After he nodded, she would continue, “We’re the same, you know. We grow up wanting something different, something beautiful and glamorous. Who cares about mops and peeling potatoes? Everyone else, they’re boring. We’re the fascinating ones. You’ll see.”

And he would know she was right. They were the exception, the two huddled in the corner when everyone else crowded into the middle. Maybe if he had found her, he could have gone home feeling newly empty and free. Another person would know his secrets and he could look at his soggy house and sullen family without feeling that he was brimming over with dangerous, hidden things. Then his father might love him and his mother could be happier.

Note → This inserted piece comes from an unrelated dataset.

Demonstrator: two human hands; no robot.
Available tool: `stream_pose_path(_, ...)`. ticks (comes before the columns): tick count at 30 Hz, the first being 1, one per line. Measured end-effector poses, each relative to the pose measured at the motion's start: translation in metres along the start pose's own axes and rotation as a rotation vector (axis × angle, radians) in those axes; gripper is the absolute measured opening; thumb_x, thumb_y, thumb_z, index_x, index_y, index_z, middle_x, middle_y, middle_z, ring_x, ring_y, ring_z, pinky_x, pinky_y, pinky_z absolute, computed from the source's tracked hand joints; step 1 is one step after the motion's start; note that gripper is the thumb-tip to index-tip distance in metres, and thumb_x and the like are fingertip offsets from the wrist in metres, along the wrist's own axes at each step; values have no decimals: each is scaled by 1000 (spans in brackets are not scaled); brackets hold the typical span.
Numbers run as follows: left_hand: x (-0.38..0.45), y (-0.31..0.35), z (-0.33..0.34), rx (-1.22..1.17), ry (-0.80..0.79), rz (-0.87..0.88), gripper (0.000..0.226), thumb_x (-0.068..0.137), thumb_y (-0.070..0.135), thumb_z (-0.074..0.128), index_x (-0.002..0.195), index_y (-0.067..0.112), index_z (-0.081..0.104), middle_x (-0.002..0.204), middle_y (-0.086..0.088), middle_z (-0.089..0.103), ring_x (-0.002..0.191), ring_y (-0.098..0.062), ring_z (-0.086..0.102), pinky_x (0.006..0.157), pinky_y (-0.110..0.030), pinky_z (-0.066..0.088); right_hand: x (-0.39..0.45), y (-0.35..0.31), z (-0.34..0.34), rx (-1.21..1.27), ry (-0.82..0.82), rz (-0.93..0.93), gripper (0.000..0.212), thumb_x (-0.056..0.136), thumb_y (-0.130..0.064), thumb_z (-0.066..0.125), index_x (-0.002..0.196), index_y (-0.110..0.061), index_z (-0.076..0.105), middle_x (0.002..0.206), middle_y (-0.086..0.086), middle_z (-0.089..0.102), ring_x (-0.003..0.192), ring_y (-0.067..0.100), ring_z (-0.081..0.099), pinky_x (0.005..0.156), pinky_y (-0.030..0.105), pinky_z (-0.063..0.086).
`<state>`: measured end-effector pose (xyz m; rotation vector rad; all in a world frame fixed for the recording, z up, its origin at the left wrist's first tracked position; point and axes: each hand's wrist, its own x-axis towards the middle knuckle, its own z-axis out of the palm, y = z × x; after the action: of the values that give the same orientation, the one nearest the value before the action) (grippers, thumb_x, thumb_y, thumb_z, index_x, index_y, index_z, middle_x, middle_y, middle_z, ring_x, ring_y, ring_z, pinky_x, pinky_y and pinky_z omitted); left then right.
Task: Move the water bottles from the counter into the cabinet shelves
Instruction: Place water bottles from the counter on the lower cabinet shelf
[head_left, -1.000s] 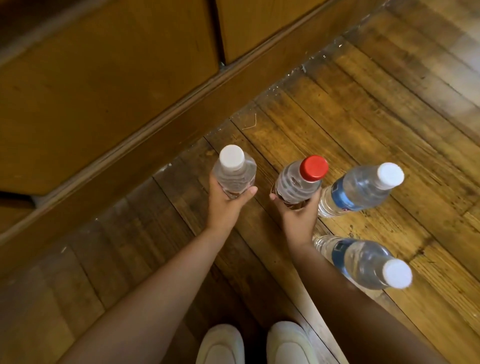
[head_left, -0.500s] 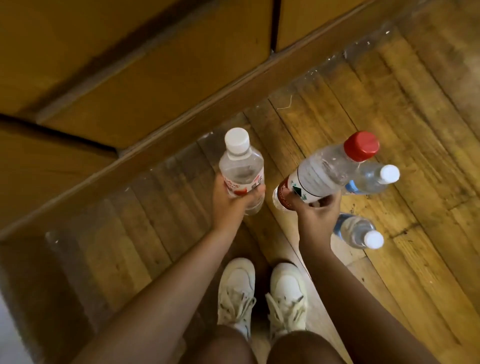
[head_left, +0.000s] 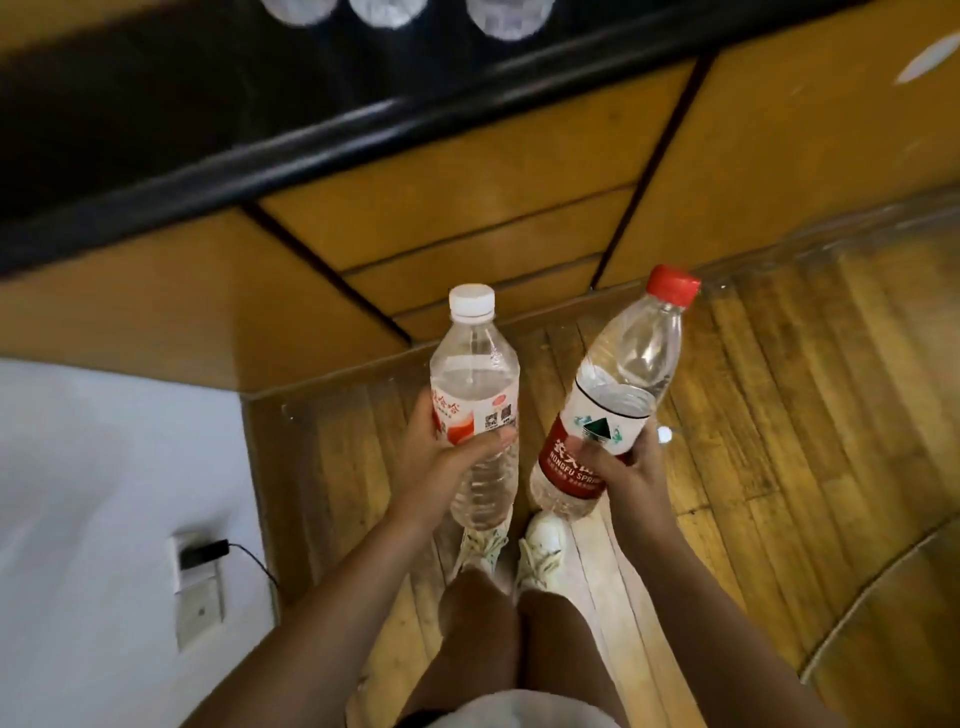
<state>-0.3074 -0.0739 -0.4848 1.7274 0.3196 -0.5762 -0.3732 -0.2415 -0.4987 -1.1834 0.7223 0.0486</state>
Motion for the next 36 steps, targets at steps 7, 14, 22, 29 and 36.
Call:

Maybe she would have told him all about her own secrets too. He could grasp her hand and listen to the flash and bang and buzz of her life story, one that he imagined was filled with lights and clothes that shimmered in the dark. And he would try to learn from what she said, because she was the one person he had ever met who smelled and looked real but whose whole self was dripping with star quality. She was impeccable, but not so much that he couldn’t throw his arms around her waist and close his eyes against her belly.
Maybe one day
, he thought,
I’ll be lovely and famous too
.

But it was one foot in front of the other on these streets he knew so well that he could close his eyes and feel his way back to the shop through the soles of his shoes. He would never find Miss Val now. In an hour and a half, he would see his mother at home, trimming the ends off bok choy and slicing chicken into thin strips. He wanted to rush into the house and beat his fists into her stomach. He had been looking for
Miss Val
, not her. She was there when he woke up in the mornings, there as he fell asleep at night, shuffling down the hallway and cleaning the floors. Even now, she was there, sitting like a brown lump in a club that should have been full of women who were glittering and colourful. But as he came closer to
the shop, he knew he wouldn’t say or do anything to betray where he had been. The truth meant trouble, so it would probably be an evening like any other: she would cook, they would eat and he would fall asleep. Except tonight, with his face turned toward his open window, his mind would churn because he knew Miss Val and his mother had set foot in the same place. His head ached with the strangeness of it all.

THE MOVIE
1982

Danny resents the hardness of afternoon sunshine, when the sky is so bright that it isn’t blue any longer, only a thin, brittle off-white that is indistinguishable from the wisps of clouds or the exhaust trails of airplanes. He wonders if July in Vancouver has ever been this hot. He walks down East Pender Street, squinting behind his dark glasses. He doesn’t need to look at the street signs or the numbers on the buildings; Chinatown is a place his body remembers. When he crosses Main, he sees it right away. The curio shop.

The same string of bells tinkles when he pushes open the door. Doug is standing at the back counter pulling out jade pendants for a customer. When he sees Danny standing awkwardly by the display of twisted bamboo plants, his face suddenly, inexplicably, brightens. He hurries the elderly woman along, saying, “This one is the best. I’ll give you my lowest
price.” She grows flustered at his efficiency and buys whatever it is that he pushes toward her before turning, head down, and stumbling out the door.